Fanda Chrismianto menambahkan, Pertamina sudah berencana akan membangun terminal LPG di Tenau, Kota Kupang untuk menunjang kebutuhan bahan bakar gas bagi masyarakat setempat ke depannya.

Perlu diuji
Sementara itu, Kepala Dinas Kelautan dan Perikanan Provinsi Nusa Tenggara Timur Ganef Wurgiyanto mengatakan, penerapan bahan bakar gas (BBG) perlu diuji untuk nelayan di provinsi kepulauan ini.

"Penggunaan BBG ini sangat memungkinkan diterapkan di NTT namun sejauh ini kita belum terapkan itu karena aplikasi teknologinya masih diterapkan di Jawa," katanya kepada Antara.

Mantan Kepala Bidang Perikanan Tangkap Dinas Kelautan dan Perikanan (DKP) NTT itu mengaku, pernah mendapat sosialisasi dari pemerintah pusat terkait penggunaan bahan bakar gas (BBG) untuk nelayan.

Ia menjelaskan, saat itu pemerintah merencanakan penggunaan bahan bakar untuk kapal-kapal nelayan terutama yang berkapasitas 10 gross ton (GT) ke bawah dikonversikan dari solar ke gas.

"Namun kita masih menunggu karena sampai sekarang penerapannya belum menyentuh kita di NTT," katanya.

Ia menjelaskan, tekonologi konversi bahan bakar solar ke gas telah diprakarsai Balai Besar Penangkapan Ikan (BBPI) Semarang, Jawa Tengah, dan diterapkan untuk nelayan di wilayah Pulau Jawa.

Untuk itu, dia berharap teknologi serupa dapat diterapkan untuk kapal-kapal nelayan di provinsi dengan luas wilayah laut mencapai 200.000 kilometer persegi itu.

Menurutnya, dengan menggunakan BBG maka para nelayan dapat menghemat beban biaya operasional untuk bahan bakar solar yang dinilai masih memberatkan nelayan.

Selain itu, penggunaan BBG juga lebih ramah lingkungan sehingga bisa mencegah adanya oknum yang menumpahkan sisa bahan bakar kapal seperti solar dan bensin ke laut yang berdampak pencemaran.

Ganef mengatakan terkait Pertamina Pusat yang menyiapkan pangkalan khusus elpiji tiga kilogram di setiap daerah sentra nelayan, belum memungkinkan diterapkan di provinsi setempat.

"Karena memang bahan bakar kapal-kapal nelayan kita di NTT belum dikonversikan dari solar ke gas," katanya.

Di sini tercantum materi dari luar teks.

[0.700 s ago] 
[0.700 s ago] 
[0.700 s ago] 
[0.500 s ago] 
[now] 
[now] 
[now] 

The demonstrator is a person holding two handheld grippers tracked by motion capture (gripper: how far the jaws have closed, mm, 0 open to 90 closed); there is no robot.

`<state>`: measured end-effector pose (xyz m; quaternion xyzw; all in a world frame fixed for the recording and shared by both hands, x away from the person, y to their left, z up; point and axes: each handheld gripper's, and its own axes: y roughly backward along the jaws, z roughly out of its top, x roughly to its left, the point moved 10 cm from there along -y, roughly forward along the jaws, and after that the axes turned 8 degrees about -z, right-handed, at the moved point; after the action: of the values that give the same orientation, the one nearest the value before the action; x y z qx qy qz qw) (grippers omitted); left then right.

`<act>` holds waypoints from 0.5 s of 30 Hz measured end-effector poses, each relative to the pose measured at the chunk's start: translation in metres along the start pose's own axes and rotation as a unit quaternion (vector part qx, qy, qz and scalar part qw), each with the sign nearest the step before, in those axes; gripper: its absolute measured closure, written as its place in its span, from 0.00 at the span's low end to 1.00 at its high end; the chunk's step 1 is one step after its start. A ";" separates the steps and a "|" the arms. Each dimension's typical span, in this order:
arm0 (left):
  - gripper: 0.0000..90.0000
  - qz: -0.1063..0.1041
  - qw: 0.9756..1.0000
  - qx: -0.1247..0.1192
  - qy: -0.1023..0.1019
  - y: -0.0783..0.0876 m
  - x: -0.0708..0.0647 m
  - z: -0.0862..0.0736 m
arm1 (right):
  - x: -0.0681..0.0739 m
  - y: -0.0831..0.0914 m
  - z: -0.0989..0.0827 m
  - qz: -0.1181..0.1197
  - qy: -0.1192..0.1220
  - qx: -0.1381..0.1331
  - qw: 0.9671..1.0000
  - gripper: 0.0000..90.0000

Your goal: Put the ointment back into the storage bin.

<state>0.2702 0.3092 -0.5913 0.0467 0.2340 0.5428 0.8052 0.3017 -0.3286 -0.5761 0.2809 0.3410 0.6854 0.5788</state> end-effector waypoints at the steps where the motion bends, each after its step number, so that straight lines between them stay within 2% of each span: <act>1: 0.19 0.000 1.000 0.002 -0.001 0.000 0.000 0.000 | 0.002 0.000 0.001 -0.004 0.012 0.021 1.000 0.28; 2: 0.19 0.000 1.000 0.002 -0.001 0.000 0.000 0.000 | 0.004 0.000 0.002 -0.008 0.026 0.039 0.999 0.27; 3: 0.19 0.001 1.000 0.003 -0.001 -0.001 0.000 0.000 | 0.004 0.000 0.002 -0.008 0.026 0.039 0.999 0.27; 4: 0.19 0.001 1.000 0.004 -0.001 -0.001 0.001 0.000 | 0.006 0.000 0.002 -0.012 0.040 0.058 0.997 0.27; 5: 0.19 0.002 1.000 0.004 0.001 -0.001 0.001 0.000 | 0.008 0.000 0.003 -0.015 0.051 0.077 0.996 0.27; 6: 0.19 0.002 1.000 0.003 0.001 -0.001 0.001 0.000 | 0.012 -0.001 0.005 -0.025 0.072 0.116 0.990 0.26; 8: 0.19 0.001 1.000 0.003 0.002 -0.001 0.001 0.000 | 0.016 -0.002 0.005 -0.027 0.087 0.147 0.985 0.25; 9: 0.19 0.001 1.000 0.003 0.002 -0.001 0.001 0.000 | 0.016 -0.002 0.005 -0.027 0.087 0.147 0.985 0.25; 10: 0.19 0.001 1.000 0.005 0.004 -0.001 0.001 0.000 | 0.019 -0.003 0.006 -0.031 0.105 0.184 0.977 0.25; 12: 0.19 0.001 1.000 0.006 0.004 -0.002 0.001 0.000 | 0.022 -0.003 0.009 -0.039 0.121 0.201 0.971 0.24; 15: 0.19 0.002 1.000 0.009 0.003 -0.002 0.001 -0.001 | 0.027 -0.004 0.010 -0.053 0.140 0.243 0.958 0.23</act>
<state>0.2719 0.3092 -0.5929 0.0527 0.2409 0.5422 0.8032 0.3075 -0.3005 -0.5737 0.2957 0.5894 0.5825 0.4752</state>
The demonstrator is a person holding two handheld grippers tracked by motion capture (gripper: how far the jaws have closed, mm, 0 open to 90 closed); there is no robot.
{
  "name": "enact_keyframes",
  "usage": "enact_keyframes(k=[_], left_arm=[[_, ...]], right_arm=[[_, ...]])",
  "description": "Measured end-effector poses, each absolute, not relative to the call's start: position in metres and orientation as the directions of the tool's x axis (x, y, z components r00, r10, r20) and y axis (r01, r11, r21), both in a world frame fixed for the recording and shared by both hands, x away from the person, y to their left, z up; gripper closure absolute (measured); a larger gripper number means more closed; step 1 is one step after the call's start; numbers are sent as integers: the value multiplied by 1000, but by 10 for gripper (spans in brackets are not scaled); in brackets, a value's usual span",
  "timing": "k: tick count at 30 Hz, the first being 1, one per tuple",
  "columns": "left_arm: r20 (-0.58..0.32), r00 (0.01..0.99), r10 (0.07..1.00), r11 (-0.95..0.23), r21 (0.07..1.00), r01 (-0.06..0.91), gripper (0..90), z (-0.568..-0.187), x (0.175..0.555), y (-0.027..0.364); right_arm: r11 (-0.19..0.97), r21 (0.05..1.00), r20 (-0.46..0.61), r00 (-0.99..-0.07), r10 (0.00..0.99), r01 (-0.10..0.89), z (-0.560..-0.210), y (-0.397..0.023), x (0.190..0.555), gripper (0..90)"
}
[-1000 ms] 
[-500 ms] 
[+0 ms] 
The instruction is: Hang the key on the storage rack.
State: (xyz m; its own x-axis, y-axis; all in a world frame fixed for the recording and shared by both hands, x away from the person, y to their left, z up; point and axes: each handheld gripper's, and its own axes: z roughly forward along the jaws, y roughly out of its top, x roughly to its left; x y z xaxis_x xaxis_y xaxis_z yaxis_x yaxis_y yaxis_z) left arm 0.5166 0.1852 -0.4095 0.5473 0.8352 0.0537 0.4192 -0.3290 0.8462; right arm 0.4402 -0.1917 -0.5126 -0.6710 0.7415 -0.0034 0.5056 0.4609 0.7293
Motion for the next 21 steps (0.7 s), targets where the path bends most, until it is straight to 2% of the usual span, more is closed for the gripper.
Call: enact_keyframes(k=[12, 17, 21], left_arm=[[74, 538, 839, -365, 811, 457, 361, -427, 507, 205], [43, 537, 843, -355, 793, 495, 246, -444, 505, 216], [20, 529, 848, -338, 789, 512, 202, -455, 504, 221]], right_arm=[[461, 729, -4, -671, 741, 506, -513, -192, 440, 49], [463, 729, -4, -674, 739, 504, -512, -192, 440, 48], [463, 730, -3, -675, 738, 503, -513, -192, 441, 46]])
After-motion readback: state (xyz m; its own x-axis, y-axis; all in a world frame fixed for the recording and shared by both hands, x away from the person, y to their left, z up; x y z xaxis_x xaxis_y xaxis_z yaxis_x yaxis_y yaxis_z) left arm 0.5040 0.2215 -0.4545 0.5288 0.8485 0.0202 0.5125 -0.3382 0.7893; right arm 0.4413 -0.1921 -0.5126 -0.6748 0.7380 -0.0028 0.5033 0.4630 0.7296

Ganeg menyambut baik rencana pembanngunan pangkalan elpiji tersebut namun harus disertai dengan penerapan konversi bahan bakar untuk kapal-kapal nelayan sehingga bisa dimanfaatkan secara maksimal.

"Pada intinya kita mengharapkan agar ke depan BBG ini bisa diterapkan untuk nelayan di Nusa Tenggara Timur (NTT) karena sangat hemat dan ramah lingkungan," katanya.